Clarke entendeu o ponto que Lexa estava tentando demonstrar, mas ela sabia que ela não conseguiria fazer isso. Clarke sempre se importava demais com as pessoas e aquilo era um peso tão grande que ela não sabia dizer não. Ela sempre colocava as pessoas em primeiro lugar mesmo que aquilo estivesse a matando lentamente. Ela não sabia lidar com o olhar decepcionado de alguém, ela não conseguia seguir em frente sabendo que ela estava ferindo alguém, mesmo que ela estivesse ferindo sem intenção, mesmo que ela estivesse ferindo alguém para poder pensar nela mesma. Ela não sabia fazer aquilo: pensar nela em primeiro lugar. E Clarke tinha plena consciência que ela estava se punindo, se ferindo por isso, mas ela não tinha a mínima ideia de como reverter aquilo.
- Eu nunca conseguiria fazer isso. – Clarke confessou pesarosa, sentindo o peso de suas palavras.
- Se colocar as pessoas que se importa em perigo, a dor nunca passará. – Lexa rebateu e se virou para olhar a menina novamente – Os mortos já se foram Clarke. Os vivos estão famintos – Lexa terminou com uma voz firme e olhando dentro dos olhos da garota. Clarke sentiu um arrepio estranho causado pelo peso das palavras de Lexa e suspirou. A commander tinha razão.

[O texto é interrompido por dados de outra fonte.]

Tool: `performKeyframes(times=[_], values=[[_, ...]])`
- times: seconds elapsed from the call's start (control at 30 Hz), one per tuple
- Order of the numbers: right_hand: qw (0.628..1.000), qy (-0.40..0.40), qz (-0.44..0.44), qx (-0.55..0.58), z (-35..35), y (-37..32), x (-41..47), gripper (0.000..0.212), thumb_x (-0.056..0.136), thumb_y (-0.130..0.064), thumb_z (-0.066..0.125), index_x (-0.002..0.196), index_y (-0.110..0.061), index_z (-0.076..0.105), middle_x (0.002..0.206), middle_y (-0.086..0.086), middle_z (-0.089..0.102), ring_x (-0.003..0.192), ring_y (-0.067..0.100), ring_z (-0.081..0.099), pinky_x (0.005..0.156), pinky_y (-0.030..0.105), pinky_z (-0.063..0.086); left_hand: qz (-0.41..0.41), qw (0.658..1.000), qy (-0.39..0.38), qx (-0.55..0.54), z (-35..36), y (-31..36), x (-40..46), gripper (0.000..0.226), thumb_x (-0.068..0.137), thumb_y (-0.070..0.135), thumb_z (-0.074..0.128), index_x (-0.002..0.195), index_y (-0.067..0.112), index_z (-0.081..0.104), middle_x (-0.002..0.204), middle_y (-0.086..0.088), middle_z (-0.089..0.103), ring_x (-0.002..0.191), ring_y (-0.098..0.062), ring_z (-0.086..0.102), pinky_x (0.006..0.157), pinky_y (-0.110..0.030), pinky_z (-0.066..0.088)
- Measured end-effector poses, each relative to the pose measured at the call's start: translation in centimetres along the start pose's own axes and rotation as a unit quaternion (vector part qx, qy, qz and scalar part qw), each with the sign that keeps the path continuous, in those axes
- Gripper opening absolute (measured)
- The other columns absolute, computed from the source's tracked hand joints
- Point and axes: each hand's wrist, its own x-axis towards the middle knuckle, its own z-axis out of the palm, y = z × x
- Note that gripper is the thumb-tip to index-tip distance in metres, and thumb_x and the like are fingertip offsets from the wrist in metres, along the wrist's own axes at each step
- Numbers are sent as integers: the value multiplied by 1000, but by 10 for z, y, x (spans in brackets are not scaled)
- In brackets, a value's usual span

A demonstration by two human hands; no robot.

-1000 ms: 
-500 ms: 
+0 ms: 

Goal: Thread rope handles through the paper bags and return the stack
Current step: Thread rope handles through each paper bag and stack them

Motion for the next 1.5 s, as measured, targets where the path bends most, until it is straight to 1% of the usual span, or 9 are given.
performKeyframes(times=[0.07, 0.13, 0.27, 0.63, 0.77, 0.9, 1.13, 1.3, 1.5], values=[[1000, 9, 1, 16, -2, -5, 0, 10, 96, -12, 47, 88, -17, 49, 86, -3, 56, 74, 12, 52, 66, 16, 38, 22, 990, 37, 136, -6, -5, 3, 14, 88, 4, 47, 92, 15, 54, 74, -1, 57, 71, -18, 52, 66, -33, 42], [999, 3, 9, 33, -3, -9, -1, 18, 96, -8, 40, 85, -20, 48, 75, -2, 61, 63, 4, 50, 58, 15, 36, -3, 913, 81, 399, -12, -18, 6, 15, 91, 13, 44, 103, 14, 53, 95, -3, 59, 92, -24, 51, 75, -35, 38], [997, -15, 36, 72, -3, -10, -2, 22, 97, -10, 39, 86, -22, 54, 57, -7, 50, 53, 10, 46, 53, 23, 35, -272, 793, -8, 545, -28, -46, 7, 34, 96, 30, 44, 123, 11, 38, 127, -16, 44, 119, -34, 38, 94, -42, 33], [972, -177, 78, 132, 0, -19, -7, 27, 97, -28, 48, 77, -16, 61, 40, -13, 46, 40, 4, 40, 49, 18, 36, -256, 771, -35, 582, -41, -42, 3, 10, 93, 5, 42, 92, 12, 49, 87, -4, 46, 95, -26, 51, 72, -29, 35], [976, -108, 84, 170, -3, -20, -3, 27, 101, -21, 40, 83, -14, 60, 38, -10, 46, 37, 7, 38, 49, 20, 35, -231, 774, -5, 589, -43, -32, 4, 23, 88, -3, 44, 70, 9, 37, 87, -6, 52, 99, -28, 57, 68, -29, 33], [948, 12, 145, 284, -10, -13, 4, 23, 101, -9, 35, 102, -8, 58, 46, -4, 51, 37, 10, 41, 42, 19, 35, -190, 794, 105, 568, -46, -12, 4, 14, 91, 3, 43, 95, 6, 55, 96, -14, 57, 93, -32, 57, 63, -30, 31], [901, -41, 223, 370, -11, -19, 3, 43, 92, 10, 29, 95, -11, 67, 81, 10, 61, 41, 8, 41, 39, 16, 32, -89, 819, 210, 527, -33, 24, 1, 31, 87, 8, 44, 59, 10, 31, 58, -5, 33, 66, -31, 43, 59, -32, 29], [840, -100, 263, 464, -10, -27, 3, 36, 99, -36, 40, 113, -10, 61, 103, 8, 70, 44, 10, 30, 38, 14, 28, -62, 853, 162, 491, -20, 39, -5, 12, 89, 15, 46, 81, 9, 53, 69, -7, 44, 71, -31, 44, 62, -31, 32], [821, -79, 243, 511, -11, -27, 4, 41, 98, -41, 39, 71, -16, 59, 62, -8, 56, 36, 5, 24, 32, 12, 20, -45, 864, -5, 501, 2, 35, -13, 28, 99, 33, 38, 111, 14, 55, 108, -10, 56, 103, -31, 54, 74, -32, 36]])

Enquanto Lexa estava tentando ser boa novamente, Clarke estava tentando se importar mais consigo mesma. Lexa queria ser boa pra alguém e Clarke precisava que alguém fosse boa para ela. Clarke mesmo que não admitisse, precisava que alguém se colocasse em posição de ajuda-la. Ela já tinha ajudado tanto, se doado e sacrificado tanto por alguém e agora ela estava se sentindo sozinha e sem forças.

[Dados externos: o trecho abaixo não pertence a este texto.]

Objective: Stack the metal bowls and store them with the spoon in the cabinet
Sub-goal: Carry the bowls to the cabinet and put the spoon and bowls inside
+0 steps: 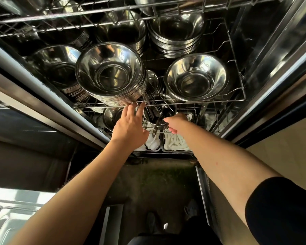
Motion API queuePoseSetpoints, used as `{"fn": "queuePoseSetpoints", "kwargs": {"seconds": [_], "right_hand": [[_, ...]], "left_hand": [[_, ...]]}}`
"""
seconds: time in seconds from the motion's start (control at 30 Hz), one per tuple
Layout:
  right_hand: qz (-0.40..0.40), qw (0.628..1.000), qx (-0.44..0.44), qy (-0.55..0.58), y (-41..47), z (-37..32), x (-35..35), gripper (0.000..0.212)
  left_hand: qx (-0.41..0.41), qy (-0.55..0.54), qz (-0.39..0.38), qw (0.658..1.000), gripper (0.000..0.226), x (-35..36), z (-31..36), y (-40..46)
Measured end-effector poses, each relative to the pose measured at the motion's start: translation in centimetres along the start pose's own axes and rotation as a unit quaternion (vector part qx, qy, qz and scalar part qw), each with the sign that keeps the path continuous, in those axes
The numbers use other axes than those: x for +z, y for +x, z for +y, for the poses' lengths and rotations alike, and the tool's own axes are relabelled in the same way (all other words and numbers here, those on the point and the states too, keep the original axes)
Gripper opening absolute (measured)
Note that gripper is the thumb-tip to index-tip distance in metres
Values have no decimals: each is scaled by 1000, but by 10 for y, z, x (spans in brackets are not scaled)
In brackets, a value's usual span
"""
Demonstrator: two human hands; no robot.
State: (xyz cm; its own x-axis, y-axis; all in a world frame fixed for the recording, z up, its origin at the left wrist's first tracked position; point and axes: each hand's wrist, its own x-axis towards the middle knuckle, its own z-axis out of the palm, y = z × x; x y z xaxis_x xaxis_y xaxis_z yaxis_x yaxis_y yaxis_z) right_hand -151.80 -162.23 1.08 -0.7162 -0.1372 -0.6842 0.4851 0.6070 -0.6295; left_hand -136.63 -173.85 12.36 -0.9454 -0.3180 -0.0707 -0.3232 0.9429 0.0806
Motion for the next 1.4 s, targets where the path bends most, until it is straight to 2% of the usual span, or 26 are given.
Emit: {"fn": "queuePoseSetpoints", "kwargs": {"seconds": [0.13,0.23,0.33,0.5,0.57,0.67,0.77,0.87,0.97,1.07,1.17,1.27,1.4], "right_hand": [[10,1000,-19,-9,-13,8,-15,31],[15,994,-85,-66,-35,11,-33,27],[51,966,-180,-181,-67,14,-54,35],[87,931,-262,-240,-119,8,-93,31],[116,908,-303,-267,-133,1,-109,31],[159,881,-343,-283,-146,-9,-131,31],[194,856,-374,-298,-149,-20,-151,37],[208,861,-353,-301,-148,-32,-168,56],[214,873,-319,-301,-145,-41,-179,80],[171,904,-277,-278,-144,-45,-179,113],[123,926,-251,-254,-140,-45,-176,135],[114,929,-239,-260,-133,-44,-176,137],[138,919,-264,-258,-127,-43,-177,118]], "left_hand": [[1,0,-7,1000,97,-1,0,0],[1,-8,-15,1000,95,-4,-1,0],[-7,-37,-26,999,91,-7,-3,2],[11,0,-40,999,88,-17,-1,5],[11,13,-41,999,81,-23,3,9],[19,18,-5,1000,55,-38,14,16],[40,-17,49,998,48,-50,33,24],[70,-80,51,993,60,-57,52,40],[78,-119,29,989,83,-59,66,59],[92,-150,10,984,112,-54,76,74],[94,-166,7,982,125,-47,82,79],[69,-181,7,981,128,-42,81,80],[40,-191,7,981,129,-37,76,79]]}}
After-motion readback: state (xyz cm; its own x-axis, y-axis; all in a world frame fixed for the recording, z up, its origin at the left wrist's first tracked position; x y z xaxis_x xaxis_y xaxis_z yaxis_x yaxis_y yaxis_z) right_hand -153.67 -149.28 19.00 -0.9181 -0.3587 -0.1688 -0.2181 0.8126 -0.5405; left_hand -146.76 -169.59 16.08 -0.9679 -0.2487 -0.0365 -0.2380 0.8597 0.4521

Lexa não se arrependia de tudo o que ela fez no passado, de jeito nenhum, mas ela precisava de um recomeço bom. Ela precisava permanecer depois de tanto fugir. Ela precisava criar raízes, ela precisava construir algo fixo, já que em toda a sua vida, ela entrava na vida das pessoas temporariamente e depois de se satisfazer suas necessidades e das outras, ela simplesmente partia. Ela construía casas de papel para se sentir em casa por um tempo até se enjoar daquilo. Casas de papel eram mais rápidas de se construir, mais simples e não precisava de grandes esforços. Mas ela sabia que na primeira chuva, sua casa iria desfazer e no primeiro vento, sua casa iria ser levada para longe e ela ficaria sem nada. Não era algo fixo e muito menos sólido e seguro. Aquilo não servia como abrigo, não servia como um lar. Lexa já estava se sentindo angustiada por não ter nada para se apoiar, para se sentir segura. Já estava cansada de se sentir sem um lar, de ser uma garota de papel.
[1] Hukop na língua Trigedasleng pode significar “aliança” quanto ao amuleto que é dado às crianças em seu nascimento como forma de aliança entre a criança e o mentor.